### What the exercise asks
Which lines of the records below contain the word "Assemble"? Show each one.

### Records provided
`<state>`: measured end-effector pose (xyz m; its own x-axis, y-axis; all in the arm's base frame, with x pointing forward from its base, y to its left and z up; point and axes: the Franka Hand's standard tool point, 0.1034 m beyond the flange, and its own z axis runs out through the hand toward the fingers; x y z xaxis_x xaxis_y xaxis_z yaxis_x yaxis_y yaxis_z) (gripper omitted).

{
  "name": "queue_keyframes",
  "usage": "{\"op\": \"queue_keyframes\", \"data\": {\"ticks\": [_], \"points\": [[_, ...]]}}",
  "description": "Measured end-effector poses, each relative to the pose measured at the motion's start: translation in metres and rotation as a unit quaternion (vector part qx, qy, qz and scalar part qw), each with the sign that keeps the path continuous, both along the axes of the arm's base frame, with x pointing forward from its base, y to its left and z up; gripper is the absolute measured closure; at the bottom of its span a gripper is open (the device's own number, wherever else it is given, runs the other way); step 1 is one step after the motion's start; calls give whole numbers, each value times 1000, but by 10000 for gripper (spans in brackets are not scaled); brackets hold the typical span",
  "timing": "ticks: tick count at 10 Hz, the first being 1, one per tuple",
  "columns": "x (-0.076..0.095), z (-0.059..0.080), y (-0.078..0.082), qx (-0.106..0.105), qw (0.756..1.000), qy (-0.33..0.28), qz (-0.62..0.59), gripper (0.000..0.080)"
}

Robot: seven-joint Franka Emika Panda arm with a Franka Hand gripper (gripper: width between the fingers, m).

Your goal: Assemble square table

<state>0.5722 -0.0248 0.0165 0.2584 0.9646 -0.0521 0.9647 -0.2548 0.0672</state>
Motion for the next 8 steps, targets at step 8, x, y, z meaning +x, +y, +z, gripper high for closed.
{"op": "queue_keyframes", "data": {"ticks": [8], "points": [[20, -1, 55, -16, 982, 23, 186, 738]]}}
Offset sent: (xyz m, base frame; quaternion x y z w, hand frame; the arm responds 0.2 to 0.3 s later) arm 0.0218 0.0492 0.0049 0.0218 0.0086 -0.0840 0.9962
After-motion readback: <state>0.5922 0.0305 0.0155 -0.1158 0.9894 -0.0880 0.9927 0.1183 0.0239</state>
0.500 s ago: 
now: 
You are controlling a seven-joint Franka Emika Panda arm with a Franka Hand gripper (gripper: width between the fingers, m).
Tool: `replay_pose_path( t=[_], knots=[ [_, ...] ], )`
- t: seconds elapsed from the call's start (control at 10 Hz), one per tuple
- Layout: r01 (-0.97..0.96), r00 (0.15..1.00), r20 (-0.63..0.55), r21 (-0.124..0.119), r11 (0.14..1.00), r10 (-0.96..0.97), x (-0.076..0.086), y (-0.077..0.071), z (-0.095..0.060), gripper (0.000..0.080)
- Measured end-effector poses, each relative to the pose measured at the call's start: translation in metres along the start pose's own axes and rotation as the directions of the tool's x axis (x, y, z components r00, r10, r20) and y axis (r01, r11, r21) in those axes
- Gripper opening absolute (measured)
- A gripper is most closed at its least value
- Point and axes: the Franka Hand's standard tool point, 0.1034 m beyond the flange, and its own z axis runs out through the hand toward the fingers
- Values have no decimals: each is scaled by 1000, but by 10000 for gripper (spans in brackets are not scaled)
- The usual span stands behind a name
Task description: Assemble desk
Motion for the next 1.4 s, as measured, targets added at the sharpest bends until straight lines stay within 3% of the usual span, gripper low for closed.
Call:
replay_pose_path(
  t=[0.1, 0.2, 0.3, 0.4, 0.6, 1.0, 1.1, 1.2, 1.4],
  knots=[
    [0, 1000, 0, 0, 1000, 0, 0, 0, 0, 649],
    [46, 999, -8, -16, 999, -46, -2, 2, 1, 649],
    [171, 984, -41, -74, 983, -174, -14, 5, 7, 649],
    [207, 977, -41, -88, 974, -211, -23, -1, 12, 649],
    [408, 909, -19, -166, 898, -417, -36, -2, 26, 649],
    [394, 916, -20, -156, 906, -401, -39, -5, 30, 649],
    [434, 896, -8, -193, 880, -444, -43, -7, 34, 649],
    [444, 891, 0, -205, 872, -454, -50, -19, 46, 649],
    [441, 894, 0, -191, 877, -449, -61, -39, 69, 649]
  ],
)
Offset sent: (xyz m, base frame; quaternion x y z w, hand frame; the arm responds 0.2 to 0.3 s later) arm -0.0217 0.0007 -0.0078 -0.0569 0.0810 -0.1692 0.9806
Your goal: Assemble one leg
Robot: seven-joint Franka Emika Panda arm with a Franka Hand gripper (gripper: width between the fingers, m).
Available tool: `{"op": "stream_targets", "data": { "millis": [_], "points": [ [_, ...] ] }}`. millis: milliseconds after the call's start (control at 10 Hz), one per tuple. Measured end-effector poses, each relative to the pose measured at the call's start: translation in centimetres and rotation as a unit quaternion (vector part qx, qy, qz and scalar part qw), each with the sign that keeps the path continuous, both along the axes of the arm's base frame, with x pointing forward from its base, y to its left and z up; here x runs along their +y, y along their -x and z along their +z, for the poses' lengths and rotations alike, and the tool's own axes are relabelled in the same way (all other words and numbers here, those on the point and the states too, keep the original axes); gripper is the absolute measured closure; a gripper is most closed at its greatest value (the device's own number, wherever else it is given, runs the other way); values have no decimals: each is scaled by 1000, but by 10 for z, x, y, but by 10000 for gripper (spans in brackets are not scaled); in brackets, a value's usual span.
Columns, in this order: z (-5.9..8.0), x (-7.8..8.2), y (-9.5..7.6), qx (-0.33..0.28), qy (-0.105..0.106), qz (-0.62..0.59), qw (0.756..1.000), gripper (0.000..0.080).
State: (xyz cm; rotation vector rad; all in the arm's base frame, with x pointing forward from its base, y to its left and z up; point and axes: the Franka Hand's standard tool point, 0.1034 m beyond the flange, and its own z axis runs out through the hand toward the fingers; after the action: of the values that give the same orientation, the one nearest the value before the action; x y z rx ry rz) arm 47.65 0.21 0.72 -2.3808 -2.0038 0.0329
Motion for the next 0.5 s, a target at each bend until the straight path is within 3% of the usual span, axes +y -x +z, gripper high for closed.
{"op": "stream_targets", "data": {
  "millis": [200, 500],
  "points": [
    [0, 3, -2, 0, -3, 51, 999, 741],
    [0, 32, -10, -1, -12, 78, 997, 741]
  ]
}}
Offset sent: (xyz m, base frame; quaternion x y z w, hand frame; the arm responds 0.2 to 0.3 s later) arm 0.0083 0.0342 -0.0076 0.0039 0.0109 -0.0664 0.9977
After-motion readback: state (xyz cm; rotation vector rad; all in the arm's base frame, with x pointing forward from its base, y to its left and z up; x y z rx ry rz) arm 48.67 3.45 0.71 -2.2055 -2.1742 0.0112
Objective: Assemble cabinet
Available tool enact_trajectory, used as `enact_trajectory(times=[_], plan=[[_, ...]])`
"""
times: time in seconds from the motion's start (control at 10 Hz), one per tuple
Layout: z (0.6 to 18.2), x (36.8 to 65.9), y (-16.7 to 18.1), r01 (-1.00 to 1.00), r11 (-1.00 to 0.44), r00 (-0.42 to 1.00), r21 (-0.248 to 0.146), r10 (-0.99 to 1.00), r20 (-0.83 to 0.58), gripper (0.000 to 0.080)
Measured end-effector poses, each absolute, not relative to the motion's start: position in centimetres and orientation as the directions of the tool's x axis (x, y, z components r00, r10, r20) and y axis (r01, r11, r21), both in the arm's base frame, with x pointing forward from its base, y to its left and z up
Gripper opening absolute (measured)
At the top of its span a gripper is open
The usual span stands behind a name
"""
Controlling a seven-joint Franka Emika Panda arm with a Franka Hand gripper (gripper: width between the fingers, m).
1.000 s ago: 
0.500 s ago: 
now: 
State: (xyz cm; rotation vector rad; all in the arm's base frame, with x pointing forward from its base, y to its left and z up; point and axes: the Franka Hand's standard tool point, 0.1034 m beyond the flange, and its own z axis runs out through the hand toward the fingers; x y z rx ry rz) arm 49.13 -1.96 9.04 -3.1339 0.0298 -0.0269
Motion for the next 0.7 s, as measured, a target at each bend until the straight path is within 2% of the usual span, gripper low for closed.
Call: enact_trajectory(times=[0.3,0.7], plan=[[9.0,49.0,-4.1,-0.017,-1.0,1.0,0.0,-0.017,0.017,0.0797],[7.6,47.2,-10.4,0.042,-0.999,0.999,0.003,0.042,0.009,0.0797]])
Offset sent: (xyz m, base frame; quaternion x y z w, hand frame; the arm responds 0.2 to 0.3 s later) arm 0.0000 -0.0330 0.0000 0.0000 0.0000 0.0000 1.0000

### Task solution
Your goal: Assemble square table
Task description: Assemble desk
Your goal: Assemble one leg
Objective: Assemble cabinet

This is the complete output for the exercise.